Therapy with bacteria

How “good” intestinal bacteria could fight dangerous pathogens

Thanks to antibiotics, bacterial infections have largely lost their threat. However, for people with a weakened immune system, for example after an organ transplant, the pathogens are still life-threatening, especially if they have developed multidrug resistance. Maria Vehreschild has set her sights on these bacteria, and “good” intestinal bacteria are her weapon.

Up to 1,000 different bacterial species colonize the human intestine. Photo: Science Photo Library/Steve Gschmeissner

While it matures in the womb, the human fetus – including the intestine – is sterile, i.e. free of bacteria and microorganisms. As soon as the child is born, this changes dramatically: Its body is gradually colonized by microorganisms. Most of them gambol around in the gut, where intestinal bacteria account for about a kilogram of an adult’s body weight.
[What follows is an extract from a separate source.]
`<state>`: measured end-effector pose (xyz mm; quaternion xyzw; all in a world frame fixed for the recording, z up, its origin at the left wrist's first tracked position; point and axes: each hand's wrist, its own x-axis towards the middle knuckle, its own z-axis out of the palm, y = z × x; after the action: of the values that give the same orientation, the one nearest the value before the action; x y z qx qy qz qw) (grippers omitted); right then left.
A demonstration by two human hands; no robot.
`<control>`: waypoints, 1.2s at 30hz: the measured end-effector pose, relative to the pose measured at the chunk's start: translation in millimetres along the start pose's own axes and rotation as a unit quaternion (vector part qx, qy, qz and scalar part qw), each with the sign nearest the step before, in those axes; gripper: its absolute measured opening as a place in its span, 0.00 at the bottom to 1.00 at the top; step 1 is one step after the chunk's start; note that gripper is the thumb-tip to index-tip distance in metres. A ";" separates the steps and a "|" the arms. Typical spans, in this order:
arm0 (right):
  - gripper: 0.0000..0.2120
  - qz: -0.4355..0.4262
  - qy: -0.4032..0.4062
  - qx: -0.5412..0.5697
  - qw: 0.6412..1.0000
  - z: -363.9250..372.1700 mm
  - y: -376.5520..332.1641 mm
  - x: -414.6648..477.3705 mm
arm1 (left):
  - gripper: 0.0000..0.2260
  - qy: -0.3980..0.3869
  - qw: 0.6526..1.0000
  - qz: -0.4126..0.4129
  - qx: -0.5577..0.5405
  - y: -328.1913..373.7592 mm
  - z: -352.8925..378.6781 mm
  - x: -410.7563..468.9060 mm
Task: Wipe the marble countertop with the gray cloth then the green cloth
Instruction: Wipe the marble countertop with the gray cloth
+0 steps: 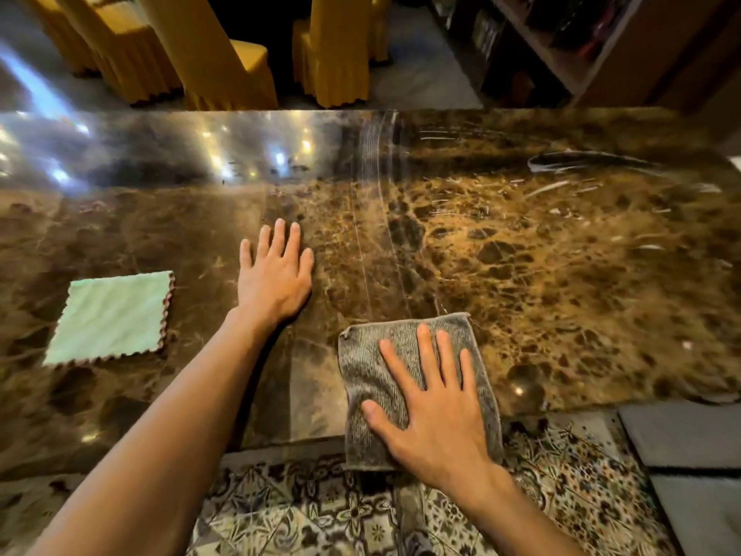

As bacteria are, however, much smaller than human cells, we have a kind of counterpart inside our own bodies: It is estimated that there are just as many bacterial cells as body cells – 30 trillion! These are distributed over up to 200 different species, whose ratio and composition change over the course of our lives, even though we each form a “core microbiome” early on. Our diet plays just as much of a role in this as our age. The bacteria (and the other microorganisms) benefit from the constant supply of nutrients, but they do a lot for our body in return, for example by breaking down fiber, producing vitamins and aiding digestive processes. They form a dynamic, very complex ecosystem – which makes it difficult for invaders to gain a foothold. This, too, is very useful for our body, as the microbiome forms a first barrier against bacterial pathogens before the cells of the intestinal mucosa take over.

Although scientists believed for a long time that pathogens could be treated with a broad spectrum of antibiotics that inhibit their proliferation, the limits of this therapy have become increasingly apparent in recent years: Bacteria are very adaptable and can develop resistance, even to several antibiotics at the same time, which makes them life-threatening (see also p. 40, “Resistant pathogens in our sights”).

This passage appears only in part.